La France Insoumise voudrait remplacer le Front National…
C’est sa mission… Et elle est revendiquée par les dirigeants de ce jeune mouvement. Mission qui explique la stratégie éruptive de ce groupe parlementaire, et de son chef, mission qui consiste à offrir à la partie de la population la plus en difficulté, la plus mise à l’écart par les effets de la mondialisation, un débouché politique, une alternative, mais qui, avant cela, exprime la rage, la colère populaire. C’est une mission périlleuse et beaucoup plus délicate que les coups de gueule, la tonitruance du verbe mélenchonien peut le laisser croire. Parce qu’il faut capter, exprimer le mal être, les insécurités sociales et même identitaires, sans user des ressorts idéologiques de l’extrême-droite. Le risque de dérapage est toujours là… On le constate avec, parfois, une tentation un peu complotiste, par exemple, pour expliquer, avec des arguments suspicieux, la défaite à 600.000 voix près au 1er tour de la présidentielle. On est toujours aux franges de l’acceptable comme avec ces appels quasi insurrectionnels à la « bataille » quand il s’agit de mobiliser pour la prochaine manif ! Mais l’exemple de François Ruffin, dans la Somme, qui a réussi à très largement recycler l’électorat du Front National local, sans aucune concession à aucun thème de l’extrême droite, montre qu’une voie s’ouvre pour un basculement de perspective entre le FN et LFI. Les thèmes antisystème que Marine Le Pen avait elle-même emprunté à la gauche protestataire peuvent redevenir les fers de lance du discours et de l’action de LFI, sans bien sûr le racisme, le patriotisme cocardier, le nationalisme renfermé, le protectionniste de repli. La vision du monde et de l’avenir du LFI est à l’exact opposé de celle du FN…Mais stratégiquement et dialectiquement, il peut (il doit d’ailleurs pour être efficace) y avoir des similitudes de forme.

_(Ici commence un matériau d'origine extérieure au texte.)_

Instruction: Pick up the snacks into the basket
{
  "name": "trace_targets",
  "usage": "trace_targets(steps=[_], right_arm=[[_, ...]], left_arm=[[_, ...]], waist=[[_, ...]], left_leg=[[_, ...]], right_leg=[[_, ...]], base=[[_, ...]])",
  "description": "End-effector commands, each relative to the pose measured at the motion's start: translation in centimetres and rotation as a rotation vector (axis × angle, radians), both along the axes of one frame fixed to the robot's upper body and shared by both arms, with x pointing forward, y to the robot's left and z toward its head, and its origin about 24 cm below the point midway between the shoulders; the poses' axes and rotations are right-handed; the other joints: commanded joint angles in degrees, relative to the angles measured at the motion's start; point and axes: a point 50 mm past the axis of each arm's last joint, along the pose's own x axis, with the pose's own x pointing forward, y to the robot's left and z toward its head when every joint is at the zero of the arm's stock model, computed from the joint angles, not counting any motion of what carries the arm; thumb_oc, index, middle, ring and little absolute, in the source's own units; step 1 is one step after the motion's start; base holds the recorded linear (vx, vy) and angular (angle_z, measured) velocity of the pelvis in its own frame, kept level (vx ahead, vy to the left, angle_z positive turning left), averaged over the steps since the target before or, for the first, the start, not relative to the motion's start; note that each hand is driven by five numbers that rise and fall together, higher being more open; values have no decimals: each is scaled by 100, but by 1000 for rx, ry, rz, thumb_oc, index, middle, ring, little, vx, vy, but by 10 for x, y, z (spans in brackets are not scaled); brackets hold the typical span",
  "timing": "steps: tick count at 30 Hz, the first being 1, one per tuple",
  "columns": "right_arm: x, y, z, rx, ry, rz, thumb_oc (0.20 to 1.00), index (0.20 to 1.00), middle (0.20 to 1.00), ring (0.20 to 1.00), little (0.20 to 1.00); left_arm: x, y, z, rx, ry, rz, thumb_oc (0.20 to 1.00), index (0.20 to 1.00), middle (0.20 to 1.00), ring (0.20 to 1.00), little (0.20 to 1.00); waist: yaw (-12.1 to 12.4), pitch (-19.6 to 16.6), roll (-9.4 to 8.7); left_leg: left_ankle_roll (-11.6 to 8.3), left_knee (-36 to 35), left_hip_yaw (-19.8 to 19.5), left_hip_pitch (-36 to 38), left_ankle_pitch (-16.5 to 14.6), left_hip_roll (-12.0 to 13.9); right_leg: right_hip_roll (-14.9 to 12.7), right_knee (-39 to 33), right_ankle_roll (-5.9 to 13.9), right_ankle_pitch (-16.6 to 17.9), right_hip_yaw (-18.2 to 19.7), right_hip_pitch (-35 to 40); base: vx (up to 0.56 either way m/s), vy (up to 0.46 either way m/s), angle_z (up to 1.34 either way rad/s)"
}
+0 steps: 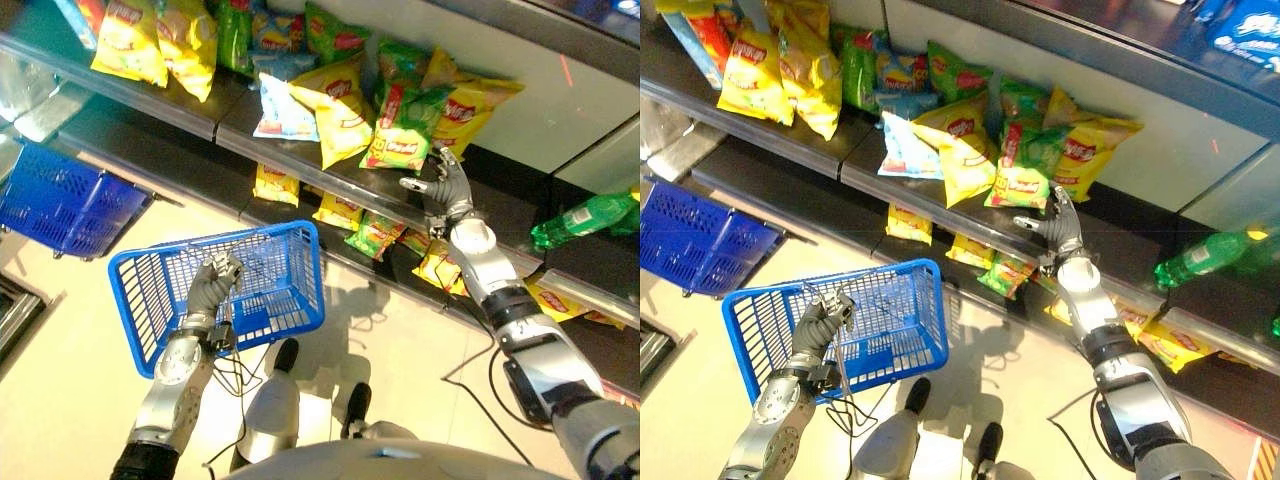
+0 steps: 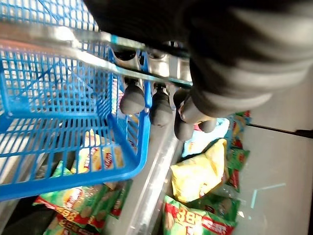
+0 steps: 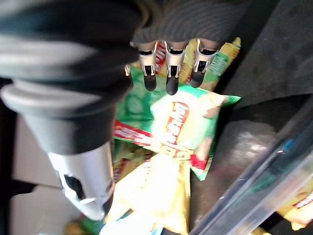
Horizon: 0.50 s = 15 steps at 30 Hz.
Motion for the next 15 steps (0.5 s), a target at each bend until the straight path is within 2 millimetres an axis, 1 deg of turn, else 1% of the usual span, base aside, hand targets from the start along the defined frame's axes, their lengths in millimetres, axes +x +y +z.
trace_targets(steps=[1,3,4,5,7,8,9,11,12,13,15], right_arm=[[14,-9,41,-9,-123,-56,1000,1000,1000,1000,1000],[18,-9,46,-42,-121,-66,1000,1000,1000,1000,1000],[23,-7,57,-57,-141,-73,1000,1000,1000,1000,1000],[23,-7,57,-57,-142,-73,1000,1000,1000,1000,1000],[29,-10,74,-75,-168,-101,1000,1000,1000,1000,1000],[33,-10,88,-91,-197,-101,1000,1000,1000,1000,1000],[33,-10,89,-91,-198,-101,1000,1000,1000,1000,1000],[36,-13,103,-97,-221,-115,1000,1000,1000,1000,1000],[36,-13,104,-97,-222,-115,1000,1000,1000,1000,1000],[41,-18,110,-79,-199,-153,1000,1000,1000,1000,1000],[43,-19,114,-57,-190,-172,1000,1000,1000,1000,1000]], left_arm=[[9,-26,68,1,-341,-185,200,200,200,200,200],[9,-29,69,0,-342,-210,200,200,200,200,200],[9,-34,71,7,-348,-245,200,200,200,200,200],[9,-34,71,7,-348,-245,200,200,200,200,200],[8,-41,76,37,-364,-300,200,200,200,200,200],[9,-43,78,52,-372,-322,200,200,200,200,200],[9,-43,78,52,-373,-322,200,200,200,200,200],[8,-44,77,62,-368,-337,200,200,200,200,200],[9,-44,78,62,-369,-337,200,200,200,200,200],[9,-45,79,68,-369,-344,200,200,200,200,200],[9,-46,79,68,-367,-348,200,200,200,200,200]], waist=[[88,-297,-55],[109,-278,-67],[129,-246,-76],[126,-245,-76],[179,-230,-81],[199,-205,-93],[198,-201,-92],[217,-173,-103],[212,-169,-102],[245,-148,-113],[256,-128,-122]], left_leg=[[51,426,47,-57,-619,-127],[45,421,21,-90,-603,-131],[40,414,-15,-121,-590,-134],[39,415,-17,-122,-590,-135],[40,409,-53,-145,-585,-150],[38,412,-75,-165,-581,-169],[38,413,-77,-167,-580,-170],[37,418,-111,-193,-579,-188],[37,420,-114,-198,-579,-190],[36,429,-135,-228,-580,-203],[36,437,-150,-244,-577,-204]], right_leg=[[-266,552,393,-176,-35,-359],[-271,556,398,-175,-48,-385],[-277,566,403,-175,-80,-414],[-278,566,403,-176,-82,-415],[-291,569,407,-185,-123,-421],[-296,582,412,-197,-154,-432],[-297,584,412,-198,-155,-434],[-313,605,420,-197,-187,-465],[-314,607,421,-198,-191,-468],[-327,630,422,-190,-208,-506],[-333,646,425,-181,-213,-525]], base=[[0,0,0],[-19,3,6],[-23,6,11],[0,20,19],[12,30,16],[-4,23,6],[-3,23,4],[2,8,3],[-6,23,8],[-9,14,15],[-7,15,13]])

Et est-ce que ça peut marcher ? Jean Luc Mélenchon. peut-il vraiment reprendre à Marine Le Pen le leadership sur les classes populaires ?
Il en a la capacité personnelle. Sa façon d’être, provocatrice, agressive même, peut servir de catalyseur au sentiment de révolte qui étreint une partie de la population, quitte parfois à donner du monde une vision catastrophiste. Mais Jean Luc Mélenchon a, en plus, une grande culture et un sens de l’histoire que n’a pas Marine le Pen. Paradoxalement son échec valeureux en mai dernier le place maintenant dans une situation favorable. L’entre-deux tours de la présidentielle a considérablement abimé l’image, l’aura de Marine Le Pen. Le FN est isolé et divisé alors que LFI a un groupe cohérent à l’Assemblée. Ce groupe parlementaire donne droit à des possibilités d’intervention beaucoup plus visibles. D’autant que l’Assemblée renouvelée va redevenir le lieu des débats, la caisse de résonances des dissensions de la société. Si l’on considère que la France n’est pas intrinsèquement raciste, qu’un discours de critique sociale, suffisamment radical et « vulgarisable » peut remplacer un discours simpliste, basé sur la dénonciation de bouc-émissaires, alors la configuration des forces politiques, au parlement, la crise à gauche et à droite, le grand maelstrom idéologique que représente LREM, offrent Jean - Luc Mélenchon une opportunité unique de supplanter Marine Le Pen et donc d’incarner non seulement la contestation mais aussi l’alternative possible à un pouvoir et de droite et de gauche.